BrowserThread::PostTask(BrowserThread::FILE, FROM_HERE, task);
Similarly, MessageLoopProxy has (non-static) methods with the same signature as the MessageLoop counterparts, but is safe for caching a [reference counting] pointer to. You can obtain a MessageLoopProxy via Thread::message_loop_proxy(), BrowserThread::GetMessageLoopProxy(), or MessageLoopProxy::CreateForCurrentThread().
3: If you want to execute a method on another thread and jump back to the original thread, use PostTaskAndReply():
PostTaskAndReply() will make sure that both tasks are destroyed on the thread they were created on, so if they hold the last reference to the object, it will be destroyed on the originating thread. You can also use PostTaskAndReplyWithResult() to return a value from the first task and pass it into the second task.

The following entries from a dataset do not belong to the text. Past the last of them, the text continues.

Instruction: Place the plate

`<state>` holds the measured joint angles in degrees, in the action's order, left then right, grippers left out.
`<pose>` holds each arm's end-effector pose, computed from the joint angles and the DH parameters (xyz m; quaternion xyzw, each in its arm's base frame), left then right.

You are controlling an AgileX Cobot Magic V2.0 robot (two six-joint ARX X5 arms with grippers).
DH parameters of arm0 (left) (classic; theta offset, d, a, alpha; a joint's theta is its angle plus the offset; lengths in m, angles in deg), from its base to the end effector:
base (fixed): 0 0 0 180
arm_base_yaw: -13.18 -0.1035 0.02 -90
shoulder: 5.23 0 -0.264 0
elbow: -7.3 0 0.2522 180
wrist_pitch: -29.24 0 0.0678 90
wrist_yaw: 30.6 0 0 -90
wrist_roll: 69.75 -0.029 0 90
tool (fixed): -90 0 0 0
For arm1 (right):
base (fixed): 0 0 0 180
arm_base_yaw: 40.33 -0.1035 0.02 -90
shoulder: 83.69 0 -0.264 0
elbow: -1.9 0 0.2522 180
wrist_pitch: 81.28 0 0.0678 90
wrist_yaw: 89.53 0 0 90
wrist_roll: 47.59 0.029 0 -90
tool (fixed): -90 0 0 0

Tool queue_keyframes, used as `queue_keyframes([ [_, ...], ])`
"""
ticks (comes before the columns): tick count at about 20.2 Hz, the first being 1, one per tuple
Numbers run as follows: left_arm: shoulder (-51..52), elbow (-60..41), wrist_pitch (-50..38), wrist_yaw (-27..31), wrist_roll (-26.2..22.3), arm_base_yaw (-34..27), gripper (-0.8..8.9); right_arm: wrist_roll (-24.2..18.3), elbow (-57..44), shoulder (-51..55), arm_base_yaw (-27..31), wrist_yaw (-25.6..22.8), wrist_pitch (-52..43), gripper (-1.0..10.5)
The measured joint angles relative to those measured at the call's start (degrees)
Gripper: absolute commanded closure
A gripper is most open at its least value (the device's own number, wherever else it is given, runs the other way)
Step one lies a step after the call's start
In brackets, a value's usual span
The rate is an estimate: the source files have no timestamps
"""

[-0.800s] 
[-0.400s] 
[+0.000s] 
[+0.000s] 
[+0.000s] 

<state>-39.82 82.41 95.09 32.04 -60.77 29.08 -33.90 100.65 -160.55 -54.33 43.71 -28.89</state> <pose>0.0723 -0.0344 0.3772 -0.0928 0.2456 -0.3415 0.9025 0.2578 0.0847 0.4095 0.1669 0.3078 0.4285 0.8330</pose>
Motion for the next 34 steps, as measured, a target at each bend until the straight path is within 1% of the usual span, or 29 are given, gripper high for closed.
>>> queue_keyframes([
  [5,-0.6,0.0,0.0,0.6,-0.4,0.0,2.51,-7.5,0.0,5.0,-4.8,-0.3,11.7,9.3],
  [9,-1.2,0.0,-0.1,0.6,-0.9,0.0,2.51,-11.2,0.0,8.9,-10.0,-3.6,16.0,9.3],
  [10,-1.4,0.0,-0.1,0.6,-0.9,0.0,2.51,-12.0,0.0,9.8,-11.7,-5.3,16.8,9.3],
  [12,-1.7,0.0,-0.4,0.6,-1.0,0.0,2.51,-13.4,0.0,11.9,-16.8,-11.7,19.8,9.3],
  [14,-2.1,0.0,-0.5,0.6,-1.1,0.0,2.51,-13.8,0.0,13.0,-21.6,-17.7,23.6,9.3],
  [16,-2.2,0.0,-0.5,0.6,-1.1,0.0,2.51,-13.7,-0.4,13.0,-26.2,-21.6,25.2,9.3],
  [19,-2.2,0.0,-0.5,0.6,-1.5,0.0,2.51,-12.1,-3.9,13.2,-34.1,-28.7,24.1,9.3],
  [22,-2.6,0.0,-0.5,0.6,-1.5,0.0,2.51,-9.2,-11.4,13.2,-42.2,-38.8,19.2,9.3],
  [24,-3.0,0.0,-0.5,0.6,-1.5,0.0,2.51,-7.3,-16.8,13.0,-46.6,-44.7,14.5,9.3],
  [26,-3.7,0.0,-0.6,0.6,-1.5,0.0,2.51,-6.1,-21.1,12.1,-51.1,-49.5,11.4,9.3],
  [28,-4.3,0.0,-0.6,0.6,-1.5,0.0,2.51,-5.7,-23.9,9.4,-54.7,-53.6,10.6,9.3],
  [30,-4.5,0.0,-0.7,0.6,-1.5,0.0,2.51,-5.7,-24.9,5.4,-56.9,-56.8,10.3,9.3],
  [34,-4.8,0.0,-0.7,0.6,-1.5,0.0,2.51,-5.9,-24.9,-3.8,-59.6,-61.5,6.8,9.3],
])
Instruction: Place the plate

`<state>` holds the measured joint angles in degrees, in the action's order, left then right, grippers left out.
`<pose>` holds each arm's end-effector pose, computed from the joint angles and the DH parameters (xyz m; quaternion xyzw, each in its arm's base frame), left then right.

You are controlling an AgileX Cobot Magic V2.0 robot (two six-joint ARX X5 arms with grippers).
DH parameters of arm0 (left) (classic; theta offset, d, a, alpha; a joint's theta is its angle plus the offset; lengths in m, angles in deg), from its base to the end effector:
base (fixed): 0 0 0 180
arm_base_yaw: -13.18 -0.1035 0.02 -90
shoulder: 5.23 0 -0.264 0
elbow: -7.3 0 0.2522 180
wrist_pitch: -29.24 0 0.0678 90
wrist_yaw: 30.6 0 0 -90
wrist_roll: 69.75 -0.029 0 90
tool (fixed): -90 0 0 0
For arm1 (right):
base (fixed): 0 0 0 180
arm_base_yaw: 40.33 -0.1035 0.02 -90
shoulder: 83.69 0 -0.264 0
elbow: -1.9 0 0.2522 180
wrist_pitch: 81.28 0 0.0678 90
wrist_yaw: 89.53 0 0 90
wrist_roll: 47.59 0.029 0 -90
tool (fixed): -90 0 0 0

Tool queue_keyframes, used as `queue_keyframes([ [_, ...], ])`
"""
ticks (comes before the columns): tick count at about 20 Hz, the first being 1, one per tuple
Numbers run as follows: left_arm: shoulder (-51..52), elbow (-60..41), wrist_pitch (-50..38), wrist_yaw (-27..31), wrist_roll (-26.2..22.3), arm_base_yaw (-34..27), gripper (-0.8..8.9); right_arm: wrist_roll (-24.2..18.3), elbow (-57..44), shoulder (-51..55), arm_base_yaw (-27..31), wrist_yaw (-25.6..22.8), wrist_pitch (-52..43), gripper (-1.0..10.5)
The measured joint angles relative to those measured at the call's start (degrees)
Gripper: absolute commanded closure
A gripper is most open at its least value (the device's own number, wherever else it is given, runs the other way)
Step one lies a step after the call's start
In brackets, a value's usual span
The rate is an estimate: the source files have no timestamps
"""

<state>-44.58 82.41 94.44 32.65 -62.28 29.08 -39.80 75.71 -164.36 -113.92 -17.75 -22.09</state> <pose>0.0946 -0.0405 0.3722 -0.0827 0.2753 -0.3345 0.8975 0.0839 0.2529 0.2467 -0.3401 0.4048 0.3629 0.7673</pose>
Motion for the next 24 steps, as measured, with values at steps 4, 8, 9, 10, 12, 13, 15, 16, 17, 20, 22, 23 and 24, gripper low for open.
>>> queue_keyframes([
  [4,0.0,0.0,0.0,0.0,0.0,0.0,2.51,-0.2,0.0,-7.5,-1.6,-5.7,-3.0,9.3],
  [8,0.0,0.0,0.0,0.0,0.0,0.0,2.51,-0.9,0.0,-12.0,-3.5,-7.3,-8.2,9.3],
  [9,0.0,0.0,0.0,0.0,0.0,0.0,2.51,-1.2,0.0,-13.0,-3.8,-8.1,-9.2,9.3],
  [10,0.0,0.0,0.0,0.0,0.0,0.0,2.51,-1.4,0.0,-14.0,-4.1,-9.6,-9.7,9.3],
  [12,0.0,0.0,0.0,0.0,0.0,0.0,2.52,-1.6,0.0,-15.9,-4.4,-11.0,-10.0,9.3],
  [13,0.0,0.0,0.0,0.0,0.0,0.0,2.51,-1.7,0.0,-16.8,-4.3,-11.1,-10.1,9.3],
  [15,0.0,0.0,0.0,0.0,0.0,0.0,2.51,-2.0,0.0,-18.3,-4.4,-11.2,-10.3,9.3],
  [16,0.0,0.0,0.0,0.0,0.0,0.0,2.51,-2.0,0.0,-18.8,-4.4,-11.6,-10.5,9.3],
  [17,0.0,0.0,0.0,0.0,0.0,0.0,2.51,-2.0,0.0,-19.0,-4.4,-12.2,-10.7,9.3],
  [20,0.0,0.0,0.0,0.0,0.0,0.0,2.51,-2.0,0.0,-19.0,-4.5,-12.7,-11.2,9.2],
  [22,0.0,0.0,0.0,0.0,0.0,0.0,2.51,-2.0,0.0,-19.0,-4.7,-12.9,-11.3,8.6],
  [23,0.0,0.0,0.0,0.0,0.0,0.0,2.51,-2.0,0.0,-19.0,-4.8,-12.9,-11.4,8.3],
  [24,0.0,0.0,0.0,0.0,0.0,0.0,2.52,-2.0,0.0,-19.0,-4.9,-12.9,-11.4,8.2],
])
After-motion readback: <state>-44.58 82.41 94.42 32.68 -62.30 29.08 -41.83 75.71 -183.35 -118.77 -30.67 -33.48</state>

Alternatively, if your object must be destructed on a specific thread, you can use a trait from BrowserThread:
class Foo : public base::RefCountedThreadSafe<Foo, BrowserThread::DeleteOnIOThread>
4: I've removed all the special casing and always made the objects in the browser code behave in one way. If you're writing a unit test and need to use an object that goes to a file thread (where before it would proceed synchronously), you just need:
BrowserThread file_thread(BrowserThread::FILE, MessageLoop::current());
There are plenty of examples now in the tests.
Even when using BrowseThread or MessageLoopProxy
, you will still likely have messages lost (usually resulting in memory leaks) when the target thread is in the process of shutting down: the benefit over MessageLoop
is primarily one of avoiding crashing in unpredictable ways. (See this thread
BrowseThread and MessageLoopProxy::PostTask will silently delete a task if the thread doesn't exist. This is done to avoid having all the code that uses it have special cases if the target thread exists or not, and to make Valgrind happy. As usual, the task for DeleteSoon/ReleaseSoon doesn't do anything in its destructor, so this won't cause unexpected behavior with them. But be wary of posted Task objects which have non-trivial destructors or smart pointers as members. I'm still on the fence about this, since while the latter is theoretical now, it could lead to problems in the future. I might change it so that the tasks are not deleted when I'm ready for more Valgrind fun.
If you absolutely must know if a task was posted or not, you can check the return value of PostTask and friends. But note that even if the task was posted successfully, there's no guarantee that it will run because the target thread could already have a QuitTask queued up, or be in the early stages of quitting.
g_browser->io_thread() and file_thread() are still around (the former for IPC code, and the latter for Linux proxy code which is in net and so can't use BrowserThread). Don't use them unless absolutely necessary.